Task prompt:
Repeat exactly the lines from the first line of the records through the line containing "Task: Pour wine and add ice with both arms", and nothing more.

(Records contained in a dataset)

-=-=-=-=-

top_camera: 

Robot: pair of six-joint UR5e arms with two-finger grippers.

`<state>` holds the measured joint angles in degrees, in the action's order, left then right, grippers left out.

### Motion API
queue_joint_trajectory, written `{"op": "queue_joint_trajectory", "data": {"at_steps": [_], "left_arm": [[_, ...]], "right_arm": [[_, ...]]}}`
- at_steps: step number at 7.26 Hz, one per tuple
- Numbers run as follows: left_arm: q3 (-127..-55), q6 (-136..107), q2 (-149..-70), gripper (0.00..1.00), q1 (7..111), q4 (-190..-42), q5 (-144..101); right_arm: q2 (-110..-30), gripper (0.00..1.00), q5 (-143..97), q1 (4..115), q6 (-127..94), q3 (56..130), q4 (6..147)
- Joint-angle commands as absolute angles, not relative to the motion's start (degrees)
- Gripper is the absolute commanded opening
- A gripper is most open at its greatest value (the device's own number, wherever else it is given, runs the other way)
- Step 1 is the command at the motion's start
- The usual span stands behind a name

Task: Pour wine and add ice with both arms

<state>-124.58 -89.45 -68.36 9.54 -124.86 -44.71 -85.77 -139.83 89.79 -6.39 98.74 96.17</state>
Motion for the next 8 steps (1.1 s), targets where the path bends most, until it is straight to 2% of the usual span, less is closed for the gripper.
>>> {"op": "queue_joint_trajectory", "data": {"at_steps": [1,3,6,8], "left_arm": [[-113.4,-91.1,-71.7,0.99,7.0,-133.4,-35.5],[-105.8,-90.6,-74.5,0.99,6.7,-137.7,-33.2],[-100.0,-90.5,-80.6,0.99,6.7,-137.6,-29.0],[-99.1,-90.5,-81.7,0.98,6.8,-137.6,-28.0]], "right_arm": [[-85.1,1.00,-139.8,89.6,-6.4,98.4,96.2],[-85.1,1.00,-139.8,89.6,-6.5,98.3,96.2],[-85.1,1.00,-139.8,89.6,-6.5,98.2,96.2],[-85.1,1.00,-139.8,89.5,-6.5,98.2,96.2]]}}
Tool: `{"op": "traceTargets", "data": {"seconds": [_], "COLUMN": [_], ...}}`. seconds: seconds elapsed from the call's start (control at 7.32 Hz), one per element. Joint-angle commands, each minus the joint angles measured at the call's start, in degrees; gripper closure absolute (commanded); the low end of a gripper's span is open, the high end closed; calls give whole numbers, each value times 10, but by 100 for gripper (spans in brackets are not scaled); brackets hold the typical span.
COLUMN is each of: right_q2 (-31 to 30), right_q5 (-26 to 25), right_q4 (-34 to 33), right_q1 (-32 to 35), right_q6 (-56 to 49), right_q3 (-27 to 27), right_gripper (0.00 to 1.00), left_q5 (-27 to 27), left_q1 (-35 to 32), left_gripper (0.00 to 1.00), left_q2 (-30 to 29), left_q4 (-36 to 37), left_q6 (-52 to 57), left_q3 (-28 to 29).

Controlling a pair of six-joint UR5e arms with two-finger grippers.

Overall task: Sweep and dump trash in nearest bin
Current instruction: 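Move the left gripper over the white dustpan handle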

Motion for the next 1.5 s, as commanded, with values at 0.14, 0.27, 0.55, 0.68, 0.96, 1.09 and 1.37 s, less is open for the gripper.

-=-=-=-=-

Result of this task:
top_camera: 

Robot: pair of six-joint UR5e arms with two-finger grippers.

`<state>` holds the measured joint angles in degrees, in the action's order, left then right, grippers left out.

### Motion API
queue_joint_trajectory, written `{"op": "queue_joint_trajectory", "data": {"at_steps": [_], "left_arm": [[_, ...]], "right_arm": [[_, ...]]}}`
- at_steps: step number at 7.26 Hz, one per tuple
- Numbers run as follows: left_arm: q3 (-127..-55), q6 (-136..107), q2 (-149..-70), gripper (0.00..1.00), q1 (7..111), q4 (-190..-42), q5 (-144..101); right_arm: q2 (-110..-30), gripper (0.00..1.00), q5 (-143..97), q1 (4..115), q6 (-127..94), q3 (56..130), q4 (6..147)
- Joint-angle commands as absolute angles, not relative to the motion's start (degrees)
- Gripper is the absolute commanded opening
- A gripper is most open at its greatest value (the device's own number, wherever else it is given, runs the other way)
- Step 1 is the command at the motion's start
- The usual span stands behind a name

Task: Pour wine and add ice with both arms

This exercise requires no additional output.